Extract each line of the records below that contains the word "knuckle".

Segment Start: Information given

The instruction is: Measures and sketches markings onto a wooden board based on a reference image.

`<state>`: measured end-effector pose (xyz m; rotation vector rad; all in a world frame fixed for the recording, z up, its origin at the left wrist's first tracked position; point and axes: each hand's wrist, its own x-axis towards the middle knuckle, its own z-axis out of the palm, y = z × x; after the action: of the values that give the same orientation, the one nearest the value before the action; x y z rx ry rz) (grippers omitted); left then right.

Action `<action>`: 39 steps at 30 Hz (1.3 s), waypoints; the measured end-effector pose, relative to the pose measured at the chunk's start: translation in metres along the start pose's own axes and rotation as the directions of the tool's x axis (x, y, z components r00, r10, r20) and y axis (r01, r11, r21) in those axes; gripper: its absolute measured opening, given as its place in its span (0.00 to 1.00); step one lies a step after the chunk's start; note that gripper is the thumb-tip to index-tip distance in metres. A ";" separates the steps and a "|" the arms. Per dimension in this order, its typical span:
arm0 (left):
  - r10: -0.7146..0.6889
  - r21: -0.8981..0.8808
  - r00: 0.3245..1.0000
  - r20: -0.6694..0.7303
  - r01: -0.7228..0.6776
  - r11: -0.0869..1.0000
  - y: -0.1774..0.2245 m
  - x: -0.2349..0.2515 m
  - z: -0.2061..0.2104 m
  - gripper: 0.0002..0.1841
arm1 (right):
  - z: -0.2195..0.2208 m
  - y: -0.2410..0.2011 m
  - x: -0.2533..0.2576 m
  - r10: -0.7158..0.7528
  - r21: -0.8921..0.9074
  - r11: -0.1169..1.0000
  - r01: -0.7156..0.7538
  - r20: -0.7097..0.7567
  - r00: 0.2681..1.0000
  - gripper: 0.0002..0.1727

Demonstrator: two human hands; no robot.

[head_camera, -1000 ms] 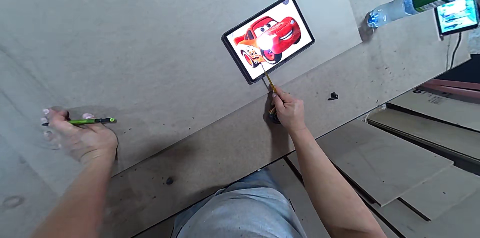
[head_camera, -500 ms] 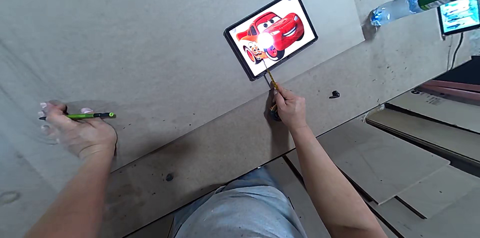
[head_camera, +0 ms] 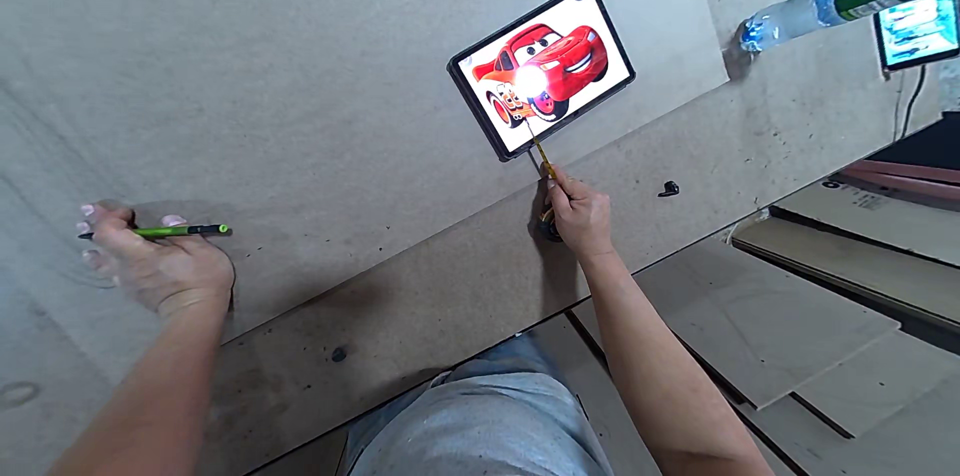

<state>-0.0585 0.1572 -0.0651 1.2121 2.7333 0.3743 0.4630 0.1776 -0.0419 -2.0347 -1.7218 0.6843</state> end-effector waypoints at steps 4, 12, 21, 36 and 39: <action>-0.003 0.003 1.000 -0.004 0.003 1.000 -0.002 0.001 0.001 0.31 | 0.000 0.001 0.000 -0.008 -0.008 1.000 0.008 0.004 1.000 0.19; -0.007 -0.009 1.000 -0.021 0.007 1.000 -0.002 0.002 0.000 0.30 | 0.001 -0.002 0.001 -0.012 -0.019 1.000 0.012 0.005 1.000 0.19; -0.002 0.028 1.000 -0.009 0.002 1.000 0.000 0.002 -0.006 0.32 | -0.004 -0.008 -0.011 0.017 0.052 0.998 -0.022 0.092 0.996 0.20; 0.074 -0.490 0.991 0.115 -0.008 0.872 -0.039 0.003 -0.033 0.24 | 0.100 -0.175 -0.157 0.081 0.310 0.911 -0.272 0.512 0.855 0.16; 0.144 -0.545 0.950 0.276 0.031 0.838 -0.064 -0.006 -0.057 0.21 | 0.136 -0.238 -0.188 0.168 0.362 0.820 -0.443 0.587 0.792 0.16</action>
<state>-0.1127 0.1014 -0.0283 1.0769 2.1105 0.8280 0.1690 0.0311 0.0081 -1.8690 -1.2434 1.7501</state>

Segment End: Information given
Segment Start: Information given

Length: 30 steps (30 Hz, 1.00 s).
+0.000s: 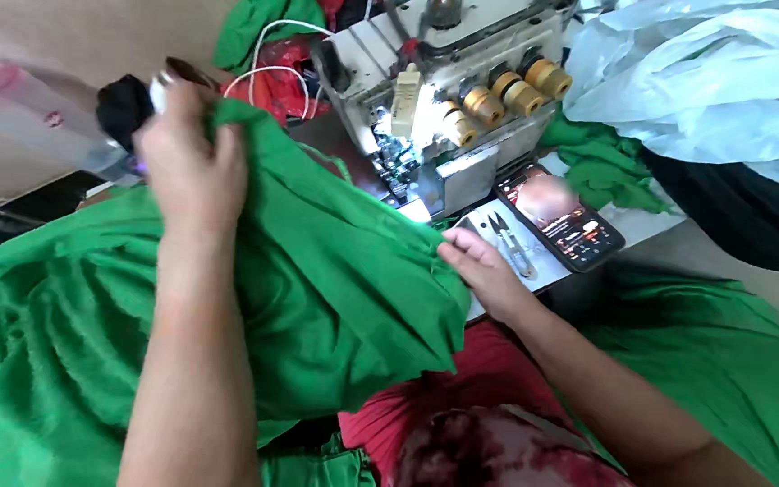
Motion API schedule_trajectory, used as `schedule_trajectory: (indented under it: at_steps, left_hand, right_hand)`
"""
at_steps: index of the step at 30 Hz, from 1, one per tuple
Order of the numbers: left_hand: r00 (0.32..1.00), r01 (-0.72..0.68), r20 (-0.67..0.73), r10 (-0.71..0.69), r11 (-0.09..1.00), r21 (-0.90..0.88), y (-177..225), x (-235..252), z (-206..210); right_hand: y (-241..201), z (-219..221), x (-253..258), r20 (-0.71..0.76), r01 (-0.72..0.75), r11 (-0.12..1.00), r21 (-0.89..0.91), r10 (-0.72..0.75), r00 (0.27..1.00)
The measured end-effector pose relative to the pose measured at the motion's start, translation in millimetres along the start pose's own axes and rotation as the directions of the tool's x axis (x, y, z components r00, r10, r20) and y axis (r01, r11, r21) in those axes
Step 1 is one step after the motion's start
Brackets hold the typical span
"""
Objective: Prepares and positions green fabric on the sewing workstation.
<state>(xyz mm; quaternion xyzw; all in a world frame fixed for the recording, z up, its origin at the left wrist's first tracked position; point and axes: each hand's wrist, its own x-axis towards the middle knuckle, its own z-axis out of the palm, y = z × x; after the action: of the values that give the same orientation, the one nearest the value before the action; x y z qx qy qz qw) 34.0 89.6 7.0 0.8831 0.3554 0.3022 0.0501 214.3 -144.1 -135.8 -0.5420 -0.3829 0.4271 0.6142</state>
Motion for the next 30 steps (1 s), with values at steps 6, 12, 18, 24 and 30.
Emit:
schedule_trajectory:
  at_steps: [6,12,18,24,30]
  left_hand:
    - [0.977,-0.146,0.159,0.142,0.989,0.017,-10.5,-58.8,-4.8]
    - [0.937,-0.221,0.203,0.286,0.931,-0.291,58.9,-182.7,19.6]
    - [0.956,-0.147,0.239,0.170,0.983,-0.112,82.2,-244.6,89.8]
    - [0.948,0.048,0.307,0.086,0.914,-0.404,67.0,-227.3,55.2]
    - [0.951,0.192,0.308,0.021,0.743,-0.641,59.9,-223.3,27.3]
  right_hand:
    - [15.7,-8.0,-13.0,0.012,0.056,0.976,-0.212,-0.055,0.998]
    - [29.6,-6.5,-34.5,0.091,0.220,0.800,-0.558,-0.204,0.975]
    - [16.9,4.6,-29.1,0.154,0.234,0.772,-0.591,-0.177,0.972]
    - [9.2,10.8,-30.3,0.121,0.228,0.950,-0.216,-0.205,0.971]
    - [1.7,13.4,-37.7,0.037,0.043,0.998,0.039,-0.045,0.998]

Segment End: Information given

◆ **Result of this exercise**:
`<state>`: measured end-effector pose (xyz m; rotation vector rad; all in a world frame fixed for the recording, z up, its origin at the left wrist's first tracked position; point and axes: each hand's wrist, its own x-axis towards the middle knuckle, its own z-axis out of the palm, y = z × x; after the action: of the values that give the same orientation, the one nearest the value before the action; x y z rx ry rz) (grippers omitted); left then right.
<state>(xyz mm; quaternion xyzw; all in a world frame fixed for the recording, z up, its origin at the left wrist's first tracked position; point and axes: each hand's wrist, its own x-axis towards the middle knuckle, its own z-axis out of the palm, y = z × x; after the action: of the values that give the same orientation, the one nearest the value before the action; x y z qx qy qz qw) 34.0 89.6 7.0 0.8831 0.3554 0.3022 0.0501 214.3 -144.1 -135.8 -0.5420 -0.3829 0.4271 0.6142</state>

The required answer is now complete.